Top of PROVIDED DATA

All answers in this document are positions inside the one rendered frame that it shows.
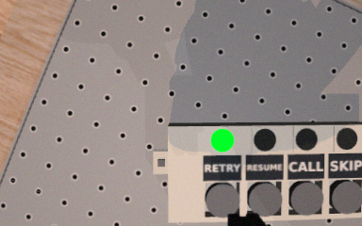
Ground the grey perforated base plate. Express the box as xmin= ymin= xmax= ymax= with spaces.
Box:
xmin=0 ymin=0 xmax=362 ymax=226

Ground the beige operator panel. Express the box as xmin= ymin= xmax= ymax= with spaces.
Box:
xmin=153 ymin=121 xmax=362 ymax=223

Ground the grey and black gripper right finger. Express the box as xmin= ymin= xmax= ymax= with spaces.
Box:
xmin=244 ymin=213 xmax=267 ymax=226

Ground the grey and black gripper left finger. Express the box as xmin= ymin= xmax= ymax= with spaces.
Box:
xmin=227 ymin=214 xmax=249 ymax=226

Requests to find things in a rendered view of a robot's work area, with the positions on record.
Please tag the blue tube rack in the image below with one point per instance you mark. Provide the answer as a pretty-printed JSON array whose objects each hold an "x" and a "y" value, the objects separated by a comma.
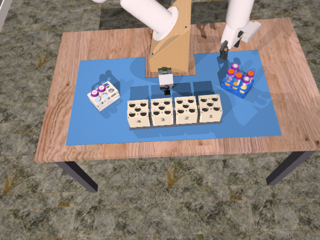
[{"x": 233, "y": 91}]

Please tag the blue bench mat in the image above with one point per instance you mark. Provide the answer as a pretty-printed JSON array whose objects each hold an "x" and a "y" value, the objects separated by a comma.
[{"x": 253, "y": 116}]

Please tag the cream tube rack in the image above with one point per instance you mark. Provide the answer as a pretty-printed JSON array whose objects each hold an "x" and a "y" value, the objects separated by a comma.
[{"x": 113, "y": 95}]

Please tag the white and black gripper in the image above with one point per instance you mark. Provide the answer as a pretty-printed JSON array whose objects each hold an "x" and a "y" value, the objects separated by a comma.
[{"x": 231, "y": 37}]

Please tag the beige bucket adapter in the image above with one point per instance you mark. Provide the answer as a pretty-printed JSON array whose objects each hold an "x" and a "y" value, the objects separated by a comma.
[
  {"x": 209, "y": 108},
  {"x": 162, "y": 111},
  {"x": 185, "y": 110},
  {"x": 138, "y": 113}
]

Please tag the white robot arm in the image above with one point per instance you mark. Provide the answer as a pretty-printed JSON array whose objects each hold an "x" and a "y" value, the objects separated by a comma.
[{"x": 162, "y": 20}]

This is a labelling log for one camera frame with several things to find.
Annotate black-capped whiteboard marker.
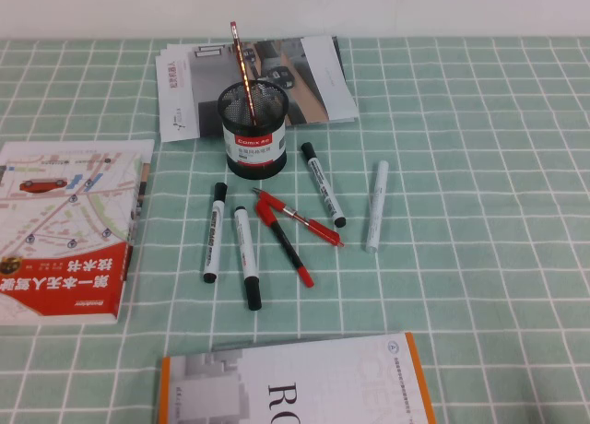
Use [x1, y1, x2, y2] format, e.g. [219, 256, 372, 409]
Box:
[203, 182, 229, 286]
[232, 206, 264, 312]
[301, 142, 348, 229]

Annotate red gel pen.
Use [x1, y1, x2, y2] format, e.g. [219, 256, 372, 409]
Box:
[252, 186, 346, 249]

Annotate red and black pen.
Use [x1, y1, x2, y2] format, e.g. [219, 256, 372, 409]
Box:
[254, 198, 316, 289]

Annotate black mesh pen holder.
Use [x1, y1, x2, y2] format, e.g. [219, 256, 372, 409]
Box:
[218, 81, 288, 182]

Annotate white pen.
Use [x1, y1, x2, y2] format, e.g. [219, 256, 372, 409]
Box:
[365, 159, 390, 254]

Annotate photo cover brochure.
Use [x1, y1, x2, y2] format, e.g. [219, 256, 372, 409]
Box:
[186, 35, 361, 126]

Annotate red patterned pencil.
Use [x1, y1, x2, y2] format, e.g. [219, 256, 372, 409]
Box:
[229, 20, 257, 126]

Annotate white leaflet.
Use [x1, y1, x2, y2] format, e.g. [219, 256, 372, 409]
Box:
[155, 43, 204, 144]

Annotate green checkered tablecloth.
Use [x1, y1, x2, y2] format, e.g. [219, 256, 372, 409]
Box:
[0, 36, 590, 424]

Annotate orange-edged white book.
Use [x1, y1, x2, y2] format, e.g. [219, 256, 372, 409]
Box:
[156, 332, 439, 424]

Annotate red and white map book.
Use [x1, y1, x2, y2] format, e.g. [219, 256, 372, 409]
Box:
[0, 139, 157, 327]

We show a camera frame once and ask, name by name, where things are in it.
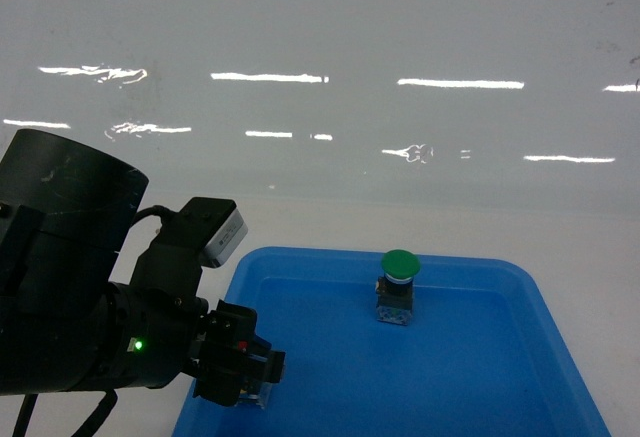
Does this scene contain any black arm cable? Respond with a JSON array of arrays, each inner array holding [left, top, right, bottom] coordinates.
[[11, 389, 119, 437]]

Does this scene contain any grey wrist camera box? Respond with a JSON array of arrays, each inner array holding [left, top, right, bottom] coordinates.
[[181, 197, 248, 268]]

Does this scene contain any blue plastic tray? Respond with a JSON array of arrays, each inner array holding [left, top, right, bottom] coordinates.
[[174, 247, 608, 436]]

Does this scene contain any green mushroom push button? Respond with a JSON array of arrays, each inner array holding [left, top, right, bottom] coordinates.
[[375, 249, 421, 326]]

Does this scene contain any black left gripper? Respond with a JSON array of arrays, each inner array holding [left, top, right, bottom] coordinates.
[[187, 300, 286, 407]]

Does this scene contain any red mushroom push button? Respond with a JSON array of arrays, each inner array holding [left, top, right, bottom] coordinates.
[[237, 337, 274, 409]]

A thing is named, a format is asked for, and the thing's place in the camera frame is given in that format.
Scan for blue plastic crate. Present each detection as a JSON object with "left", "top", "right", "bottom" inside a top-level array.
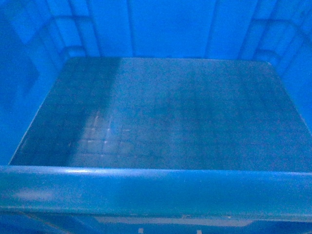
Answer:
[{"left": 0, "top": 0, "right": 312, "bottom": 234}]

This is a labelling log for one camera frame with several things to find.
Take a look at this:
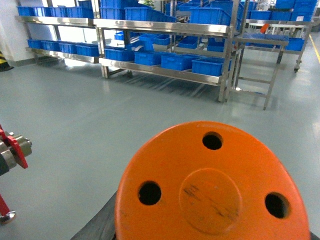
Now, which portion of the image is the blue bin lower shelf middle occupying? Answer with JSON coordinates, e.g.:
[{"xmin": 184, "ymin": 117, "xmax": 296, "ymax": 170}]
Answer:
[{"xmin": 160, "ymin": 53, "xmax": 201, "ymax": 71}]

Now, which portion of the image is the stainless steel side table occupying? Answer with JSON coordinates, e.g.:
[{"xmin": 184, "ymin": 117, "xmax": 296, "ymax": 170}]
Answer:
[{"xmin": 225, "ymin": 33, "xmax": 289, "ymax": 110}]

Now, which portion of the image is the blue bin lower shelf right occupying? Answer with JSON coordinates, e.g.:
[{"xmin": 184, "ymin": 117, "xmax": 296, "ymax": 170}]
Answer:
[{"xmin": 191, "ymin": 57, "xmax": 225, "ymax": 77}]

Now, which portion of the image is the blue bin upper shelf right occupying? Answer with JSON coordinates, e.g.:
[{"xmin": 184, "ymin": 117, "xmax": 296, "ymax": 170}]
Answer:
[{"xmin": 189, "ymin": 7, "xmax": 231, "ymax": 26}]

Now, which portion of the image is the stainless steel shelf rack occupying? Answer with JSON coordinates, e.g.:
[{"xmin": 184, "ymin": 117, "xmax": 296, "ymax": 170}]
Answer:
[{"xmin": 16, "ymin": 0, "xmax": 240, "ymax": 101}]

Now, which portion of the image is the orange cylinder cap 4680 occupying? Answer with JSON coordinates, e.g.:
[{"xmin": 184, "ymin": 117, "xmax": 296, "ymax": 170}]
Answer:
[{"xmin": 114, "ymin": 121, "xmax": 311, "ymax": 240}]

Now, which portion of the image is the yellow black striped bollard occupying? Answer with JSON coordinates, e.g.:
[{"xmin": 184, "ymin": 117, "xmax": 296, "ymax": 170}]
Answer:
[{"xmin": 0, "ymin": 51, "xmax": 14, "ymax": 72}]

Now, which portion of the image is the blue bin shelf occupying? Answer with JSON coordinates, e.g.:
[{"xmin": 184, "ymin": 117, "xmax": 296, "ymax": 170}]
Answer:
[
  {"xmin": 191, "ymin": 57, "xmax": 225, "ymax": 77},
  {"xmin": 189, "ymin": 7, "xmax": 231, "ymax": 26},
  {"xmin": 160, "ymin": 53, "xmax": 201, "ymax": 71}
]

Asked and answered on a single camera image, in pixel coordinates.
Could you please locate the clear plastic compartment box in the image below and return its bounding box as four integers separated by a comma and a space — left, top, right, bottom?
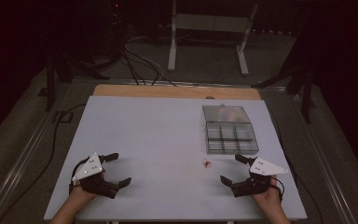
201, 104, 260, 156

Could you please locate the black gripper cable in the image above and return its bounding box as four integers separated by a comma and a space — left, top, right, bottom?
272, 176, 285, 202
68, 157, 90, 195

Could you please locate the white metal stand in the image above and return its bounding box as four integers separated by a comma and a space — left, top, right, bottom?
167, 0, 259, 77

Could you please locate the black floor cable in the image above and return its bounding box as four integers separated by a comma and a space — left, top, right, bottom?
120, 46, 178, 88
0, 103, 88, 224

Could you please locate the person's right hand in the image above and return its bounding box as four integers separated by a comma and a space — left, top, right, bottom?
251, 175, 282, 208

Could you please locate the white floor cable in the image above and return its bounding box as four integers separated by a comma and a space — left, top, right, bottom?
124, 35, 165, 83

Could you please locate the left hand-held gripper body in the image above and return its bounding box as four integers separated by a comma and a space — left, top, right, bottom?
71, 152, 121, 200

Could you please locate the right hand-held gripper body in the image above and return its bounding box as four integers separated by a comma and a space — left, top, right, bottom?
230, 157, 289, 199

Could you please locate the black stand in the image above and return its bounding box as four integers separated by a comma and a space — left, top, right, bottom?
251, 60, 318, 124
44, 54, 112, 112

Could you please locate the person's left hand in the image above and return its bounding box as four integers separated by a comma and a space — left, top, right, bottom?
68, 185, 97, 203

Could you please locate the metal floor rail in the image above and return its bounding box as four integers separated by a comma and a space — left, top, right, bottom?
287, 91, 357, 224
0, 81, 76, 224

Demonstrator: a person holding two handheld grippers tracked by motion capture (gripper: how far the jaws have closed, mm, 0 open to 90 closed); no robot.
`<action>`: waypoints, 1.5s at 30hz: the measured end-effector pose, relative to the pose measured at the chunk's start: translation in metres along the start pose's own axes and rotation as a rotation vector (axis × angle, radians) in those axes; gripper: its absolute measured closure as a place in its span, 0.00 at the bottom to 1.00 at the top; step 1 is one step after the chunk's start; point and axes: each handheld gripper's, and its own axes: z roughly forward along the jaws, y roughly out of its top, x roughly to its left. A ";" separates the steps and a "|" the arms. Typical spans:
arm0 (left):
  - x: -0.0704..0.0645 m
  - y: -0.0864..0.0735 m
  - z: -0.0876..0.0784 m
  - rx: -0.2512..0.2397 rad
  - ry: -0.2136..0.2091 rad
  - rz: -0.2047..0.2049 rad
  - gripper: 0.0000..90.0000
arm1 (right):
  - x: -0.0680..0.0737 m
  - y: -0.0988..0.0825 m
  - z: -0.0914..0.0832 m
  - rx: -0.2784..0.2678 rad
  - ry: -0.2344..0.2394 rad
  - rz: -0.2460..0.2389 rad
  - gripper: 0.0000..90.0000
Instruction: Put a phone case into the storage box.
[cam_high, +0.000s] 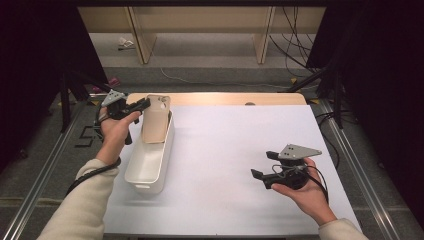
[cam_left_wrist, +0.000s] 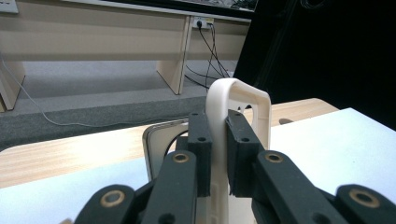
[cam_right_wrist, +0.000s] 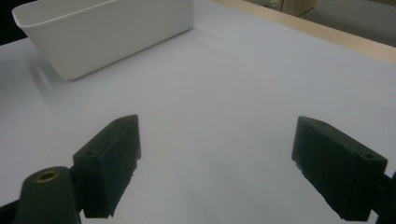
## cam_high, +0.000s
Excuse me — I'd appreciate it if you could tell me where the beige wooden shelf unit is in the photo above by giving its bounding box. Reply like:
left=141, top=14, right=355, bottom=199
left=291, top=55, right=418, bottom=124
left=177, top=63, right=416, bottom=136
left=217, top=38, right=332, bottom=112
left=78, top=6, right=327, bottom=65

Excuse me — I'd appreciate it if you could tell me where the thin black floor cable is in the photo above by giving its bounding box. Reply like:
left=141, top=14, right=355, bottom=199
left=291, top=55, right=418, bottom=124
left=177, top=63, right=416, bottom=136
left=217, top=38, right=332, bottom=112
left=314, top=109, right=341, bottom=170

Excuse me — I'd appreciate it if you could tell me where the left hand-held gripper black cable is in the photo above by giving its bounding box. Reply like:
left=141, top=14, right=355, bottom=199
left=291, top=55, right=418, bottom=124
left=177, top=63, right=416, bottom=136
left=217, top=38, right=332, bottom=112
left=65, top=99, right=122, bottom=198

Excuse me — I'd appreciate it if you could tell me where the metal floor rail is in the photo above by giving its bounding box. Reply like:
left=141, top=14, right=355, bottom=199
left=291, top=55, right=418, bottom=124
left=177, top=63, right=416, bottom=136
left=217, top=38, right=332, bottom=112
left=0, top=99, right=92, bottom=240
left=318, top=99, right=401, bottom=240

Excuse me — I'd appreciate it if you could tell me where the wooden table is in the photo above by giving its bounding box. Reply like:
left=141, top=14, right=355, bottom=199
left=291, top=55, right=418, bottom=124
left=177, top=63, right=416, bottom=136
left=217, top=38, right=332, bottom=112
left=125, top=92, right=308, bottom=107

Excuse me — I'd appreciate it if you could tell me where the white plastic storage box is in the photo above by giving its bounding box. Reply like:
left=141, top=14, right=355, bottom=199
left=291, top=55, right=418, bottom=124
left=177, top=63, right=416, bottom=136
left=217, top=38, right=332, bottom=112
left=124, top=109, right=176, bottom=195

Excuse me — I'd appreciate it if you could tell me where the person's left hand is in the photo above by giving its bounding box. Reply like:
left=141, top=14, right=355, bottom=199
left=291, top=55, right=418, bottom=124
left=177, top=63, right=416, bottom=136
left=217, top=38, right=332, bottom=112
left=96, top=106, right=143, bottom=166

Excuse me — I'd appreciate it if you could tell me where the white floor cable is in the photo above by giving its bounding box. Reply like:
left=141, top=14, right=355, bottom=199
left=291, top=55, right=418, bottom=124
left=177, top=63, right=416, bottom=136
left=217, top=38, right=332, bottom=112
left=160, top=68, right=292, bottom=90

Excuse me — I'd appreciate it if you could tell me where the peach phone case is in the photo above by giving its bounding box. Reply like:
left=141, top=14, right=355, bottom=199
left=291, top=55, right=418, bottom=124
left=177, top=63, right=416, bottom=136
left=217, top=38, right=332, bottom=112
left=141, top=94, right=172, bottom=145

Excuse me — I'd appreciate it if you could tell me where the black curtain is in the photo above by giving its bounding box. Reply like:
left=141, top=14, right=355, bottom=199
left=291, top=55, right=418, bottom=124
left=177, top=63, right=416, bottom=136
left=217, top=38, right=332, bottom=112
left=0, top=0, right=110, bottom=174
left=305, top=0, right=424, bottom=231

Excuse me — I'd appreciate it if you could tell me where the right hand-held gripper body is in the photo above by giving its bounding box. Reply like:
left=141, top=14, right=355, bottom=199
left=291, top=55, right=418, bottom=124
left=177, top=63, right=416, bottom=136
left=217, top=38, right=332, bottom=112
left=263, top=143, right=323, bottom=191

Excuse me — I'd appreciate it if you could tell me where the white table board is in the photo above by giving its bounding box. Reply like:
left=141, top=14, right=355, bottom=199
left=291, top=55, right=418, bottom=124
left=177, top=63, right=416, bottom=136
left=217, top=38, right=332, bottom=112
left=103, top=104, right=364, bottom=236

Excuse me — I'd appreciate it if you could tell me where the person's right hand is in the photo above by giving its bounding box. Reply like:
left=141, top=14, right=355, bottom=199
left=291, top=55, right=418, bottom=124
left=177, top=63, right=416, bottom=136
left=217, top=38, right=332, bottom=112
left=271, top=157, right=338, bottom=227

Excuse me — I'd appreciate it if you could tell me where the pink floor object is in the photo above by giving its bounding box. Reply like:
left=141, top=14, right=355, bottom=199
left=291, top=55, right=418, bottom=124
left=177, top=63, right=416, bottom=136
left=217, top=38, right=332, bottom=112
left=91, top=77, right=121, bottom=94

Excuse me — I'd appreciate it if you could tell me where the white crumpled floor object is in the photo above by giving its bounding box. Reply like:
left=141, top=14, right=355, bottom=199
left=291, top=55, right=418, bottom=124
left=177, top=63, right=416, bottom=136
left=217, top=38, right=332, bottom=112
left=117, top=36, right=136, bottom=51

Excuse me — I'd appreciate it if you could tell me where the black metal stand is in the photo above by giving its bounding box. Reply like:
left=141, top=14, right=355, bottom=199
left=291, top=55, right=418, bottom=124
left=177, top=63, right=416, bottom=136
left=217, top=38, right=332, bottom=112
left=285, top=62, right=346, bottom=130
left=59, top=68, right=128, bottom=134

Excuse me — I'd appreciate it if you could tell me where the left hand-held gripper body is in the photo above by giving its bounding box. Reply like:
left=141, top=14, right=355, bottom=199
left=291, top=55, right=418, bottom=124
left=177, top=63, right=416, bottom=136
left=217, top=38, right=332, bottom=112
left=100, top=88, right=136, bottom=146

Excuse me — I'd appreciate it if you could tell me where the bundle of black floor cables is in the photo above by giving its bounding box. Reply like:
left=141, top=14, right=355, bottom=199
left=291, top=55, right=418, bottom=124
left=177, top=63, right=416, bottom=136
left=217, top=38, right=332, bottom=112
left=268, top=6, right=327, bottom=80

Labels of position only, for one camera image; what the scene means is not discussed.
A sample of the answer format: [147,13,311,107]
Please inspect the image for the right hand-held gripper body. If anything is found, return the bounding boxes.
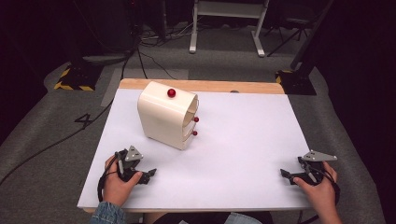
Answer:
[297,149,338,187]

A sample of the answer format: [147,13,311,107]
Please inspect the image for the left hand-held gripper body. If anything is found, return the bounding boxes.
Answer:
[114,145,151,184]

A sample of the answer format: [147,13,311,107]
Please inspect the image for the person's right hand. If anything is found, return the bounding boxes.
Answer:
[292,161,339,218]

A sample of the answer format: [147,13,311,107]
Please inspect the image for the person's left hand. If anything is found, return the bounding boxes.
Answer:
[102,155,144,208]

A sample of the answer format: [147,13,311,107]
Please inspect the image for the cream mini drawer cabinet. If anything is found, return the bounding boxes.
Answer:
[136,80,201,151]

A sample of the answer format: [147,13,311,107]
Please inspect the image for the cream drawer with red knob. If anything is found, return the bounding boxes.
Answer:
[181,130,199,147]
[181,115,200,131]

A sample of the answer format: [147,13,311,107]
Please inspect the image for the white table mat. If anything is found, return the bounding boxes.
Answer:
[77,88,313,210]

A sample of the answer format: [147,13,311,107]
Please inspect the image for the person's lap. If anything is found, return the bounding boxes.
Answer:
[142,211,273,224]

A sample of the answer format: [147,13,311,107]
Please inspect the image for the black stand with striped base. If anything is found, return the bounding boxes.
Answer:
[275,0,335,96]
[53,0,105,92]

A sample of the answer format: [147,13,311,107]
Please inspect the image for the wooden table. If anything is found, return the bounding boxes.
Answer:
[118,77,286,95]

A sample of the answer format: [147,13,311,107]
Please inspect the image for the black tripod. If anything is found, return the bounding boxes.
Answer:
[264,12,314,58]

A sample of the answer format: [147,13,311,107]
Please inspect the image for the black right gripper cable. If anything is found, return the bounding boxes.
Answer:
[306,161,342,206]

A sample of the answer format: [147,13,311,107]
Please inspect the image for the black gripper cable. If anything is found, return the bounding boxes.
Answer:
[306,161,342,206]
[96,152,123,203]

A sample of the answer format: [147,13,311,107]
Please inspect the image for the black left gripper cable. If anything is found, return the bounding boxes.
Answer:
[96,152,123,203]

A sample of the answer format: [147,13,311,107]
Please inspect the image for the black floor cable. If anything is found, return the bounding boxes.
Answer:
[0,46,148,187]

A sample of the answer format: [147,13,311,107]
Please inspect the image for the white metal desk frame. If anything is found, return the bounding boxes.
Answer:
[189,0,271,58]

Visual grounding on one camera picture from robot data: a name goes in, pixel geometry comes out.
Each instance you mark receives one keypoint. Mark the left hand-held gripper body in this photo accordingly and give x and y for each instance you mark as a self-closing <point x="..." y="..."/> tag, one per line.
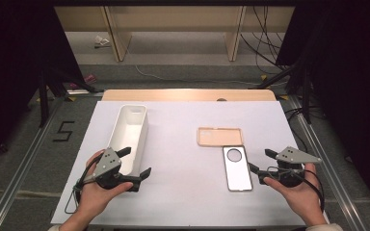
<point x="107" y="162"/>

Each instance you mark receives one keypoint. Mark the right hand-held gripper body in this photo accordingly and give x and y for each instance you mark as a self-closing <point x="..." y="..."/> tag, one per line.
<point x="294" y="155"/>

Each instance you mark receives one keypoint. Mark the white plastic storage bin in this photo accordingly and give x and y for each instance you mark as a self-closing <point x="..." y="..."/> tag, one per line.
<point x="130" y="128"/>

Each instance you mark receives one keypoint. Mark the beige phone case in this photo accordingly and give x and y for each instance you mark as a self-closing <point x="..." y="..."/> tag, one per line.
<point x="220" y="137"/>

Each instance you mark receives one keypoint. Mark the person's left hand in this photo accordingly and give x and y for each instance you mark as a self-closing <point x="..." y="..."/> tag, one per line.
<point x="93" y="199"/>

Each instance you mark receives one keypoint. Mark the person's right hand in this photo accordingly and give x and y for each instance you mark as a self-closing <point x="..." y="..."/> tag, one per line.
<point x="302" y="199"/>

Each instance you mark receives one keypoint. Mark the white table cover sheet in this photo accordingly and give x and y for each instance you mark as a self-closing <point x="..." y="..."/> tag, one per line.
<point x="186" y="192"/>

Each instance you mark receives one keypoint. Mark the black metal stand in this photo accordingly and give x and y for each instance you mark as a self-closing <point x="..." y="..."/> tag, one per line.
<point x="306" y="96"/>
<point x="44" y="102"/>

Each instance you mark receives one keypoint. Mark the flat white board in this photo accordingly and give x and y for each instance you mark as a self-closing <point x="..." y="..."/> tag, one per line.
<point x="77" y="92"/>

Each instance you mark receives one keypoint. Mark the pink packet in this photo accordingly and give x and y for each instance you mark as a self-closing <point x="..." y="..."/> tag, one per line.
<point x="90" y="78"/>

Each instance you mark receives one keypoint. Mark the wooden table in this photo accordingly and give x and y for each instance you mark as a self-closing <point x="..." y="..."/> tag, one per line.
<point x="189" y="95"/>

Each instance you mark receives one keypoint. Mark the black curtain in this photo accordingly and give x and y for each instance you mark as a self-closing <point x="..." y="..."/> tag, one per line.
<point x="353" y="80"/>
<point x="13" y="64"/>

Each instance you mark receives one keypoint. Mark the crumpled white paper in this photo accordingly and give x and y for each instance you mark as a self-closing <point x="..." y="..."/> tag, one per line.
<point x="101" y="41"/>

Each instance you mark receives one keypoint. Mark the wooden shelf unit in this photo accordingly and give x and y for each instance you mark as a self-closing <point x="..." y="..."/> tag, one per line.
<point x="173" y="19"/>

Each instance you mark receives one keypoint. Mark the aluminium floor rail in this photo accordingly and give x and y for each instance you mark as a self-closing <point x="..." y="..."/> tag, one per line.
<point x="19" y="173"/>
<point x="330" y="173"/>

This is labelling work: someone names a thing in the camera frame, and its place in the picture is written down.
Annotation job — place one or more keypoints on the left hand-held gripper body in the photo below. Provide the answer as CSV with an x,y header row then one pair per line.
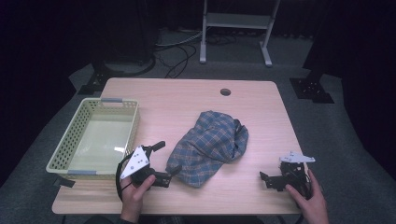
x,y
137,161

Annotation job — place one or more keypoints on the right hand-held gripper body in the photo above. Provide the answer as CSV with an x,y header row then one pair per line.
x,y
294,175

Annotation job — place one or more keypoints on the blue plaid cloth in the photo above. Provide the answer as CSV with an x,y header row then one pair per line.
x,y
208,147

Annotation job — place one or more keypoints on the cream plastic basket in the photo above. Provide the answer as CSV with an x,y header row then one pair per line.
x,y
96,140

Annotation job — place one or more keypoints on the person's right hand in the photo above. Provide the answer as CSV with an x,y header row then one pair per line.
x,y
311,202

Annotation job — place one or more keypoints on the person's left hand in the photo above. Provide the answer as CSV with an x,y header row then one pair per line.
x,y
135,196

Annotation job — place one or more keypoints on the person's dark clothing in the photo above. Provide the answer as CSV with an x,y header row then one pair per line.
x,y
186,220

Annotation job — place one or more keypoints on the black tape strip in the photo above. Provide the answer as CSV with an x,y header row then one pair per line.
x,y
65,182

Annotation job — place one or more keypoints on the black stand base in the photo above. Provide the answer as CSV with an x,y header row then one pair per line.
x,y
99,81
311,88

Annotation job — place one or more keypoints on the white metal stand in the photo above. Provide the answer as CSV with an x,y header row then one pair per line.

Bottom of PROVIDED DATA

HOW TO COMPLETE THIS TASK → Wherever the string "that" is found in the entries, copy the line it sits in.

RESULT OF THE EXERCISE →
All answers in this document are positions inside the one rendered frame that it shows.
A thing is named, a format is asked for, and the thing's place in the camera frame is given in that format.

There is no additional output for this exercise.